• **TASK PROMPT**: Make an exact copy of all the records that follow, apart from the pictures.

• **DATA FOR PROCESSING**:

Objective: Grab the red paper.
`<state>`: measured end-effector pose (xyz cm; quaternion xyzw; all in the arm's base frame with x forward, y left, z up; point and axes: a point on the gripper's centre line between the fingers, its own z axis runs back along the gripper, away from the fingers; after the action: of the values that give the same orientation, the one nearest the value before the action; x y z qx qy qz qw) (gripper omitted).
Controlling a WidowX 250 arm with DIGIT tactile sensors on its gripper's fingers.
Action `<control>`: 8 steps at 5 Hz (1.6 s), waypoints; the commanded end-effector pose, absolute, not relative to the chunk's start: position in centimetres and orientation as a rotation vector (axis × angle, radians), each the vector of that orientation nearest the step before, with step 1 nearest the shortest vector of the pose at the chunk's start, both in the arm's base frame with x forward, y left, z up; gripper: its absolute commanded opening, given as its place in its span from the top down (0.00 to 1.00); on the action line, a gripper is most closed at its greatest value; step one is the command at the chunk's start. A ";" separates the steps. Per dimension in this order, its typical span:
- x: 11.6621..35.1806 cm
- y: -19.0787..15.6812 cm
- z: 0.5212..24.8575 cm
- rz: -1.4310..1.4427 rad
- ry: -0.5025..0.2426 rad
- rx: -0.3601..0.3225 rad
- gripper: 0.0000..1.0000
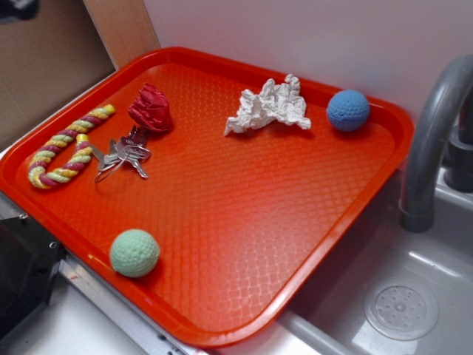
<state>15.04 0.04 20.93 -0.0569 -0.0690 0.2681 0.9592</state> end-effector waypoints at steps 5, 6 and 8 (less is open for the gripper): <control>25.7 7.6 6.8 1.143 -0.344 0.177 0.00; 25.7 7.7 5.0 1.106 -0.331 0.223 0.00; 24.8 6.3 2.6 1.014 -0.264 0.208 0.00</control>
<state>25.20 5.75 2.00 0.1008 -0.1217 0.4912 0.8566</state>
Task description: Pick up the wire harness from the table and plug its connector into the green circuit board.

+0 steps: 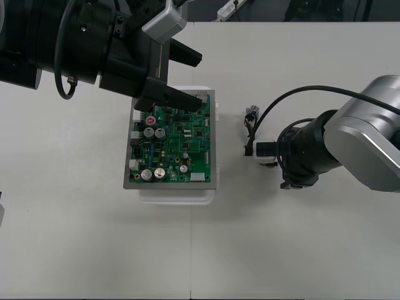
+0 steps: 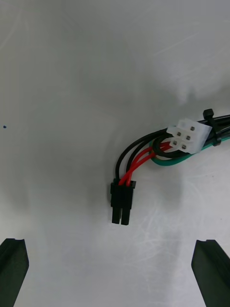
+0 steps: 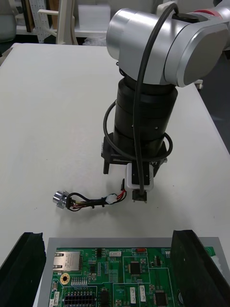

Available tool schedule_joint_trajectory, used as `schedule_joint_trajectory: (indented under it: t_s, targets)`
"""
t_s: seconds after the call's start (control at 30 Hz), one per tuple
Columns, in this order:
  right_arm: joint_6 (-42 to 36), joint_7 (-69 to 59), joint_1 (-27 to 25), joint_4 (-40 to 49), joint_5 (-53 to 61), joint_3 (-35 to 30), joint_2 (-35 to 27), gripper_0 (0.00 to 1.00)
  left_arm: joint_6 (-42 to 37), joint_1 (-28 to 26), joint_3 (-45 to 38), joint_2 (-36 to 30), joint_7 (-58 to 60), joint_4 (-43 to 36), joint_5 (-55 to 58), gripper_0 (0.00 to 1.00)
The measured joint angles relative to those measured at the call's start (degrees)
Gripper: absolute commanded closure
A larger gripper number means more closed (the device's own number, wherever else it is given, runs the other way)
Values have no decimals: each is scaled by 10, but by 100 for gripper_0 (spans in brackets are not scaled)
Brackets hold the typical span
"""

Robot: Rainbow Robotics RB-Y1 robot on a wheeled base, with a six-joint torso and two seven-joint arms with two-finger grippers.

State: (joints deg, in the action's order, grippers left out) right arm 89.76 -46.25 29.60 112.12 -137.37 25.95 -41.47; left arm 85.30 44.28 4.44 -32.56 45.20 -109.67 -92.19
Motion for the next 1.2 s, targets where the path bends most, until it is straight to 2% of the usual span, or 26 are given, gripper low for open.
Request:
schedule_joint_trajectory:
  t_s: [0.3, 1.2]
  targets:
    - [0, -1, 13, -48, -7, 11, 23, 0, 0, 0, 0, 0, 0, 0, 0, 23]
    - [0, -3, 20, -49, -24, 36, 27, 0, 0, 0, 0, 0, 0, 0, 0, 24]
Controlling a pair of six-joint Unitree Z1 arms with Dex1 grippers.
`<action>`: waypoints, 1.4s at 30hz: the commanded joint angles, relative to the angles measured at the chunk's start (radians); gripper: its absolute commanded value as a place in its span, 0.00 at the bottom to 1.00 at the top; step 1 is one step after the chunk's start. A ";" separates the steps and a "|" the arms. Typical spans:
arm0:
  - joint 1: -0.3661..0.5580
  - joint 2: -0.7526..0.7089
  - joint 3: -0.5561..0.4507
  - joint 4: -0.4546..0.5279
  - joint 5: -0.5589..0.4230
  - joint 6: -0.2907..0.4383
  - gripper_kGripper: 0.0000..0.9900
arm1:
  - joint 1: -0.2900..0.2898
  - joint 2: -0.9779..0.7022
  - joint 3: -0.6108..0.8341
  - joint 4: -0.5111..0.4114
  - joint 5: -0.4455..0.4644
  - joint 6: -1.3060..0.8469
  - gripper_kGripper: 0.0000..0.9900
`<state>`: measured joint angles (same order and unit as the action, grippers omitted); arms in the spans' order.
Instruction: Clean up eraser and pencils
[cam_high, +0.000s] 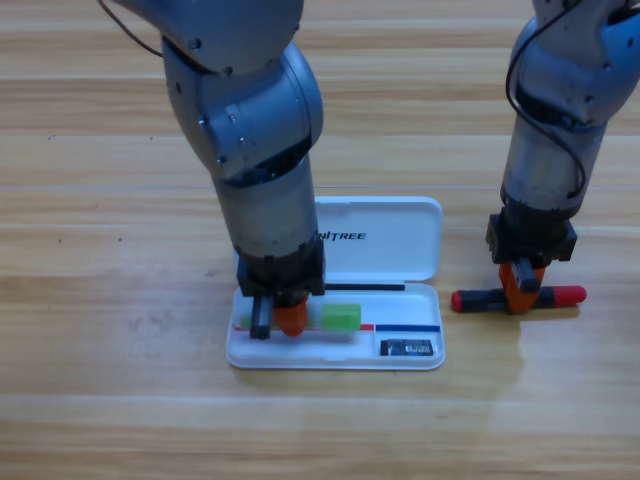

• **SOLUTION FOR THIS EXERCISE**:
Objective: Grab the red paper.
`<state>`: measured end-effector pose (xyz cm; quaternion xyzw; all in the arm's base frame with x forward, y left, z up; point and axes: a point on the gripper's centre line between the fingers, its own z axis runs back along the gripper, away from the fingers; after the action: of the values that give the same orientation, the one nearest the value before the action; x y z qx qy qz qw) (gripper omitted).
Controlling a WidowX 250 arm with DIGIT tactile sensors on its gripper's fingers.
Action `<control>`: 8 steps at 5 Hz (1.6 s), waypoints; the commanded end-effector pose, absolute, not relative to the chunk's start: position in centimetres and orientation as a rotation vector (axis × angle, radians), each the vector of that orientation nearest the step before, with step 1 nearest the shortest vector of the pose at the chunk's start, both in the arm's base frame with x forward, y left, z up; gripper: its absolute commanded opening, given as its place in its span from the top down (0.00 to 1.00); on the action line, a gripper is most closed at its greatest value; step one is the command at the chunk's start. A ";" separates the steps. Per dimension in this order, its typical span:
- x: 11.6621..35.1806 cm
- y: -19.0787..15.6812 cm
- z: 0.5212..24.8575 cm
- rz: -1.4310..1.4427 rad
- ry: -0.5025..0.2426 rad
- rx: -0.3601..0.3225 rad
- gripper: 0.0000..1.0000
<state>15.04 0.04 20.93 -0.0569 -0.0690 0.2681 0.9592</state> end-effector waypoints at steps 5, 6 and 8 (less is open for the gripper): <control>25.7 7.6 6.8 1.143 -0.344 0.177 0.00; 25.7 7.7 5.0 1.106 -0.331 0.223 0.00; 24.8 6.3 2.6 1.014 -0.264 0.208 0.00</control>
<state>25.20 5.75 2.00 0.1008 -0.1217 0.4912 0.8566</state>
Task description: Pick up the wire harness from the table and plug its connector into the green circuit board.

+0 steps: 
+0 steps: 
+0 steps: 

Available tool schedule_joint_trajectory, used as `schedule_joint_trajectory: (indented under it: t_s, targets)`
"""
t_s: seconds after the call's start (control at 30 Hz), one per tuple
Columns, in this order:
  right_arm: joint_6 (-42 to 36), joint_7 (-69 to 59), joint_1 (-27 to 25), joint_4 (-40 to 49), joint_5 (-53 to 61), joint_3 (-35 to 30), joint_2 (-35 to 27), gripper_0 (0.00 to 1.00)
  left_arm: joint_6 (-42 to 37), joint_1 (-28 to 26), joint_3 (-45 to 38), joint_2 (-36 to 30), joint_7 (-58 to 60), joint_4 (-43 to 36), joint_5 (-55 to 58), gripper_0 (0.00 to 1.00)
The measured joint angles relative to those measured at the call's start (degrees)
Gripper: absolute commanded closure
A larger gripper number means more closed (the device's own number, wherever else it is given, runs the other way)
Values have no decimals: each is scaled by 10, but by 100 for gripper_0 (spans in brackets are not scaled)
Brackets hold the typical span
"""

Robot: Rainbow Robotics RB-Y1 robot on a wheeled base, with a six-joint torso and two seven-joint arms with two-finger grippers.

State: (joints deg, in the action's order, grippers left out) right arm 89.76 -46.25 29.60 112.12 -137.37 25.95 -41.47; left arm 85.30 44.28 4.44 -32.56 45.20 -109.67 -92.19
Motion for the next 1.2 s, targets where the path bends most, until it is straight to 2% of the usual span, or 26 are given, gripper low for open.
Request:
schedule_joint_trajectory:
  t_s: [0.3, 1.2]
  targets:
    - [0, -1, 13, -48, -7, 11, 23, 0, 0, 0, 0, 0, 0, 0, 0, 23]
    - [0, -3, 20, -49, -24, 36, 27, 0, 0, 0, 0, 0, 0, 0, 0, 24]
Controlling a pair of six-joint Unitree Z1 arms with Dex1 grippers.
`<action>`: waypoints, 1.4s at 30hz: the commanded joint angles, relative to the angles measured at the chunk's start (radians); gripper: its absolute commanded value as a place in its span, 0.00 at the bottom to 1.00 at the top; step 1 is one step after the chunk's start. A ";" separates the steps and a "|" the arms. Typical spans:
arm0:
  - joint 1: -0.3661..0.5580
  - joint 2: -0.7526..0.7089
  - joint 3: -0.5561..0.4507
  - joint 4: -0.4546..0.5279
  - joint 5: -0.5589..0.4230
  - joint 6: -0.2907..0.4383
  - gripper_kGripper: 0.0000..0.9900
arm1:
  - joint 1: -0.2900..0.2898
  - joint 2: -0.9779..0.7022
  - joint 3: -0.6108..0.8341
  - joint 4: -0.5111..0.4114
  - joint 5: -0.4455..0.4644
  - joint 6: -1.3060..0.8469
  - gripper_kGripper: 0.0000..0.9900
`<state>`: measured joint angles (same order and unit as the action, grippers omitted); arms in the spans' order.
Instruction: Clean up eraser and pencils
[cam_high, +0.000s] 

With this, the exercise is finished.